Alexei Navalny’s wife Yuliawhich directly blamed Putin for her husband’s death, saying the Russian opposition leader was poisoned with the Novichok nerve agent, she always kept a low profile insisting that her main role was that of wife and mother and not as a politician.

But with Navalny’s death on Friday and her impassioned plea for justice at the Munich Security Conference, has emerged as an important personality for Russia’s opposition.

According to the BBC report, despite her key role in the past, Yulia Navalnaya has always been a vital supporter of her husband and was instrumental in his removal from Russia in order to receive an emergency treatment, when he was poisoned with the Novichok nerve agent in 2020.

She has been described as the “First Lady” of the Russian opposition with Alexei Navalny himself declaring that he could not continue his increasingly desperate and one-sided fight against the Kremlin without his wife by his side.

But who is Yulia Navalnaya? with which did alexei navalny have two children? She was born in Moscow in 1976, the daughter of the distinguished scientist Maurice Amprosimov. An economics graduate, she pursued a career in banking, but gave up her job to raise her two children when Alexei became known as an opposition politician.

Yulia Navalnaya

They had met while on holiday in Turkey in 1998 and married two years later. Back then it didn’t seem like Alexei Navalny would have the fame he has today. Their political philosophies immediately matched as was seen since and Yulia Navalnaya shared Alexei’s politics early on – in the 2000s and were both members of the liberal party Yabloko. However, she always kept out of the limelight until the poisoning of Alexei Navalny in 2020, again making few public appearances or speeches. When Alexei fell ill in the Siberian city of Omsk in August of that year, she wrote directly to Vladimir Putin, asking him to release her husband for treatment in Germany. Navalny eventually managed to flee Russia, with the help of a German-based charity.

Yulia Navalnaya

Yulia returned with him to Moscow several months later after his treatment and saw him immediately arrested. Navalny spent the rest of his life behind bars.
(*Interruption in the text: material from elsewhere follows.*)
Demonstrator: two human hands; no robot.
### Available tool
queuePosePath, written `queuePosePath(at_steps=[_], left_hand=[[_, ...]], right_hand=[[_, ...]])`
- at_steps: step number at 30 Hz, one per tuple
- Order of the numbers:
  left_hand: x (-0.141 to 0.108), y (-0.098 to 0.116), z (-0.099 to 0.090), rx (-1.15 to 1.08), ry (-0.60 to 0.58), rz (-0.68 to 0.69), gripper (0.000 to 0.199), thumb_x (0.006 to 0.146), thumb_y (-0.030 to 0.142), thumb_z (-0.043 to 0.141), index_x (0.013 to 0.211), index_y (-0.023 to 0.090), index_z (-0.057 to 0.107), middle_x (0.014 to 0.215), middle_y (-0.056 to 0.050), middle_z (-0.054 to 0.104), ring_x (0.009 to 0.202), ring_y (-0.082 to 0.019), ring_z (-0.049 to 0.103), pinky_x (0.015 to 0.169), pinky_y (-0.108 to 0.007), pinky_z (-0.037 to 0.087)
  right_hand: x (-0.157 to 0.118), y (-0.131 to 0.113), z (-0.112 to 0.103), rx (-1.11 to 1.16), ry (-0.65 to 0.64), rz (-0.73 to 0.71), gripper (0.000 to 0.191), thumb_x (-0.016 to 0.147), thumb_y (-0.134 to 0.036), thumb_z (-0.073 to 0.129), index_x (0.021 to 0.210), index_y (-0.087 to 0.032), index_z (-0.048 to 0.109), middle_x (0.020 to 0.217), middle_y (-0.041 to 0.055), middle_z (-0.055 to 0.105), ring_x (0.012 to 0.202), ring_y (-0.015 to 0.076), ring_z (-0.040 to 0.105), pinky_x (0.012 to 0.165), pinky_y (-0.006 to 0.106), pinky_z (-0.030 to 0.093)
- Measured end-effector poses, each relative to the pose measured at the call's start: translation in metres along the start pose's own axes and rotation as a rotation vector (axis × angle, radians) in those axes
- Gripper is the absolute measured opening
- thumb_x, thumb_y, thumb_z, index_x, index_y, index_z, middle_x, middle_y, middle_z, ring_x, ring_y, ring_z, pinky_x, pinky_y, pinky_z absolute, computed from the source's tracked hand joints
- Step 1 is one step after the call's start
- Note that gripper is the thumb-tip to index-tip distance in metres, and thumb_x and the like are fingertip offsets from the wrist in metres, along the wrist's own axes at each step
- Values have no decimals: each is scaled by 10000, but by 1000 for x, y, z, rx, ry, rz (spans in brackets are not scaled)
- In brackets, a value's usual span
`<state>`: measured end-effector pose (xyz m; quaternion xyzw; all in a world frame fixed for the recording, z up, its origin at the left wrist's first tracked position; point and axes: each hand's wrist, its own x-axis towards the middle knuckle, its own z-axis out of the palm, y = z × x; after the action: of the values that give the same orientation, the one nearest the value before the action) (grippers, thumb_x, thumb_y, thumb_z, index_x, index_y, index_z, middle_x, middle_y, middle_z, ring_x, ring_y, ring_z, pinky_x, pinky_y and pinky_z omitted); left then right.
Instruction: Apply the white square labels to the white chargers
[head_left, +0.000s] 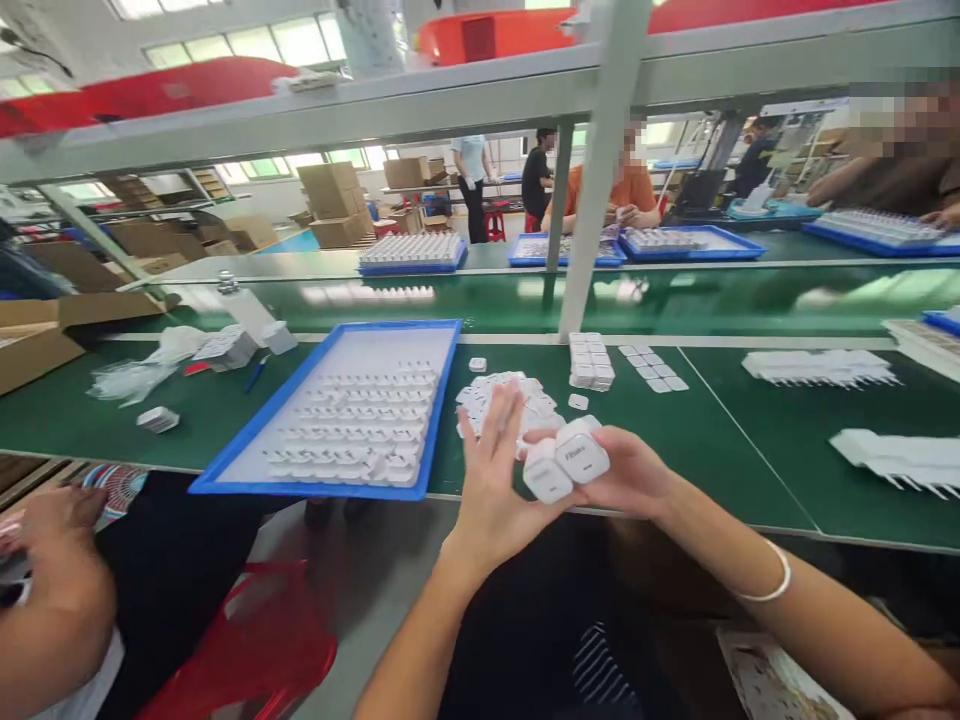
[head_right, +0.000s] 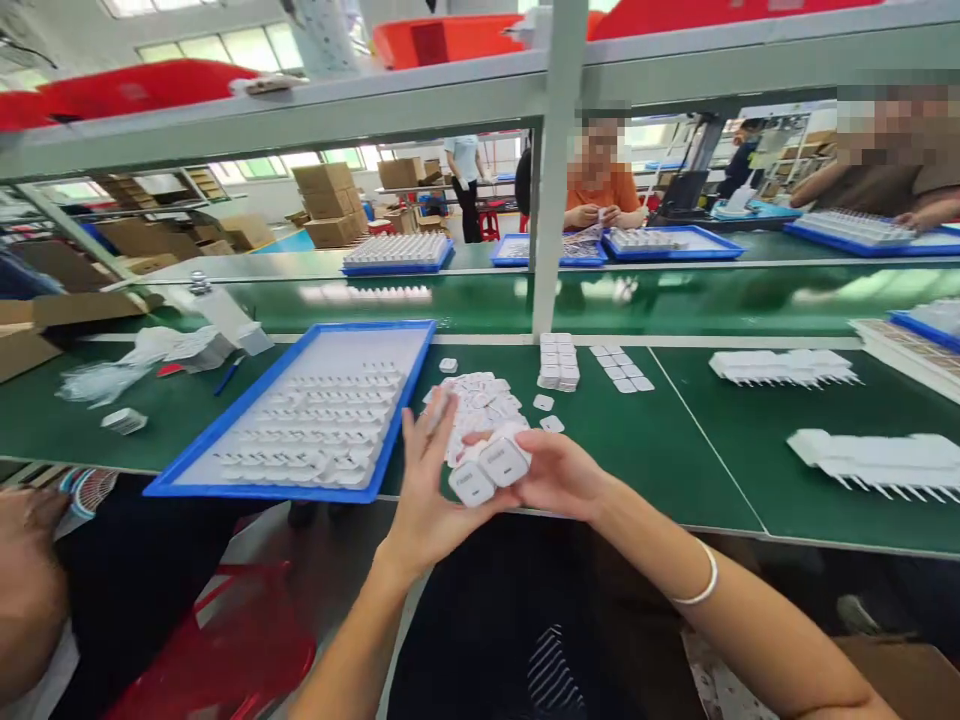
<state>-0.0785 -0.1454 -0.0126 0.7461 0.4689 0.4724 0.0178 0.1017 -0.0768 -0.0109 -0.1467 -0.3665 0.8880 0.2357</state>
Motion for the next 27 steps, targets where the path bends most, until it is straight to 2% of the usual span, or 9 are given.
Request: queuePosePath(at_steps=[2,4,7,9,12,14,17,22,27], left_hand=[[-19,2,-23,77,82,-217,1072,720,383,847,1579,298,212,1629,-122,308,1521,-360,242,1255,-621,34],[-42,6,-38,59,144,-345,1005,746,365,831,1566,347,250,1630,-76,318,1523,-339,252,1270,-580,88],[-78,16,-41,-35,123,-413,938,785,343,796,1557,384,264,1636,-45,308,1525,-336,243,1267,-574,148],[-99,23,-36,-79,74,-453,896,814,314,764,1555,391,267,1637,-36,305,1529,-335,225,1264,-587,146],[-123,30,-31,-117,87,-561,808,848,273,720,1537,396,317,1625,-22,333,1525,-321,236,1270,-575,132],[-134,30,-30,-134,153,-624,745,856,267,707,1509,402,376,1606,-14,373,1513,-313,280,1275,-563,121],[-144,22,-34,-142,207,-695,691,851,291,713,1469,428,436,1579,6,420,1518,-316,272,1268,-575,139],[-148,3,-38,-185,188,-760,704,843,331,720,1465,472,421,1581,33,413,1542,-326,184,1245,-602,193],[-143,-1,-33,-191,139,-732,720,854,324,713,1484,459,392,1596,23,390,1541,-310,199,1252,-583,187]], right_hand=[[35,-27,6,-352,52,-47,530,746,-439,698,1203,-175,646,1180,103,699,1060,215,666,885,326,527],[86,-55,11,-879,166,-207,507,771,-477,669,1162,-157,628,1131,123,692,983,215,670,842,345,536],[177,-85,15,-1112,263,-276,532,677,-321,827,1122,-115,620,1113,136,660,968,221,635,860,349,512],[230,-90,14,-1241,296,-269,453,697,-239,823,1081,-93,634,1155,151,638,1004,237,620,875,364,508],[279,-83,8,-1431,259,-201,368,749,-201,813,1064,-99,651,1192,125,634,1087,245,608,939,396,509],[292,-77,2,-1534,213,-136,310,863,-265,733,1124,-123,643,1218,102,631,1102,235,617,945,429,525],[294,-72,-6,-1631,143,-58,322,958,-337,619,1219,-149,614,1249,97,622,1093,229,633,922,449,549],[287,-74,-8,-1665,12,15,328,960,-338,616,1236,-158,610,1247,99,626,1073,221,642,915,435,557],[284,-73,-9,-1612,-8,-54,335,967,-351,604,1244,-163,608,1278,104,614,1105,228,631,935,445,548]])
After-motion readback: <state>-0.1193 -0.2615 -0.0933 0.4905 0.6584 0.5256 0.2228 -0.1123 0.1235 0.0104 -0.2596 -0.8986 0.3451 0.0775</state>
Former US Ambassador to Russia Michael McFaul, who called Yulia a woman with “principles and fearlessness”, he then stated that there would be enormous pressure on her to have a more public role and that she had “all the credentials” to do so. However, Navalnaya recently said she will not follow the path of Svetlana Tsykhanovskaya, the exiled Belarusian opposition leader.

But her speech in Munich and a subsequent address to her supporters on social media (in Russian), suggest that he may change his mind in the future. “What we need is a free, peaceful and happy Russia. The wonderful Russia of the future that my husband so dreamed of”she said in the video she posted after Navalny’s death, adding: “This is the country I want to build with you. The country that Alexei Navalno imagined. It is the only way – no other – that the unimaginable sacrifice he made would not be in vain.” concluded.